Starting with the opening line of the material, restate every line word for word, and end on the line containing "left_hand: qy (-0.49".

:::

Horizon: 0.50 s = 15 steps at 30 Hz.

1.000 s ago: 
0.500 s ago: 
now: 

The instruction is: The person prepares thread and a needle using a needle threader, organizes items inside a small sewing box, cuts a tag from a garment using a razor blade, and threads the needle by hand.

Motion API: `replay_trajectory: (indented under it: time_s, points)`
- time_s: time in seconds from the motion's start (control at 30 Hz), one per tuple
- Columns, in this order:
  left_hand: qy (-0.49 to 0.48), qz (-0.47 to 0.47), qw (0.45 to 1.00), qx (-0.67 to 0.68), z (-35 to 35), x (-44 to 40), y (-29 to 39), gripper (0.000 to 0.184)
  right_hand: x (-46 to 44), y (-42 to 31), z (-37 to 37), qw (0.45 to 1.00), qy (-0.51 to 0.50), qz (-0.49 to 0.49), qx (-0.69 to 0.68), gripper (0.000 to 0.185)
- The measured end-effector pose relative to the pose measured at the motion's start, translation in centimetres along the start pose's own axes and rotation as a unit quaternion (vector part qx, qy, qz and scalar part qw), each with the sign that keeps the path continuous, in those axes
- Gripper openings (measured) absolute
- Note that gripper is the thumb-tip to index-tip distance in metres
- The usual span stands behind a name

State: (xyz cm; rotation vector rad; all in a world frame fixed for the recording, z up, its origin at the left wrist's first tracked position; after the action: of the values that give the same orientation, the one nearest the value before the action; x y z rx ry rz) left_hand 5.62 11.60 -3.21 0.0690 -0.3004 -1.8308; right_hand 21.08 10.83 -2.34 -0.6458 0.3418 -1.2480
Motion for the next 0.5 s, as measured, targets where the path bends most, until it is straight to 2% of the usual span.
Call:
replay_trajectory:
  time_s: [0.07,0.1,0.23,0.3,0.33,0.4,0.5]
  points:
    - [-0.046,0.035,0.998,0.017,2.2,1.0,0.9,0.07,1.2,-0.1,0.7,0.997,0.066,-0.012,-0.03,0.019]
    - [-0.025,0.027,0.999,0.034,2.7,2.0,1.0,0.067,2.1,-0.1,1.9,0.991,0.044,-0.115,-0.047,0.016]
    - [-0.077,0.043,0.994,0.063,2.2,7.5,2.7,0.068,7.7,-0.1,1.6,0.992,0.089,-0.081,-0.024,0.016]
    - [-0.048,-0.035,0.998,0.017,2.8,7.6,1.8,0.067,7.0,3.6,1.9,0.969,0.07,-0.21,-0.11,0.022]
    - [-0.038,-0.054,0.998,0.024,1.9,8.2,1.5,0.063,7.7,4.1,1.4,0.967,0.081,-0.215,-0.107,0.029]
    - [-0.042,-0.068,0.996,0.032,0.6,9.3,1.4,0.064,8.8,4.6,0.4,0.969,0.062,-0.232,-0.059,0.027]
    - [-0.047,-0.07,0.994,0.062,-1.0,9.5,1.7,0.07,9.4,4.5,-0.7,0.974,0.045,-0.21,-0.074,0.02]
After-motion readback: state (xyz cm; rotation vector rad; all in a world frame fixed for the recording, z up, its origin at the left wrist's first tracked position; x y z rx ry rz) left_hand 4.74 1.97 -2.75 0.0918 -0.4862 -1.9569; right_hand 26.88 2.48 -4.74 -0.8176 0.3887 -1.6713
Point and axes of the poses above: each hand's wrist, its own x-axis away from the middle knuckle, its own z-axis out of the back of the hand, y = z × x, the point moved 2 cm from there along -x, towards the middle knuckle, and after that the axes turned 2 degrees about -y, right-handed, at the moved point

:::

* [RESPONSE FOR THIS EXERCISE]:
Horizon: 0.50 s = 15 steps at 30 Hz.

1.000 s ago: 
0.500 s ago: 
now: 

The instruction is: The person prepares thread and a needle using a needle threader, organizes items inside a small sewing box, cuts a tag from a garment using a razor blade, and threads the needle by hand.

Motion API: `replay_trajectory: (indented under it: time_s, points)`
- time_s: time in seconds from the motion's start (control at 30 Hz), one per tuple
- Columns, in this order:
  left_hand: qy (-0.49 to 0.48), qz (-0.47 to 0.47), qw (0.45 to 1.00), qx (-0.67 to 0.68), z (-35 to 35), x (-44 to 40), y (-29 to 39), gripper (0.000 to 0.184)

The output is finished and nothing more is needed.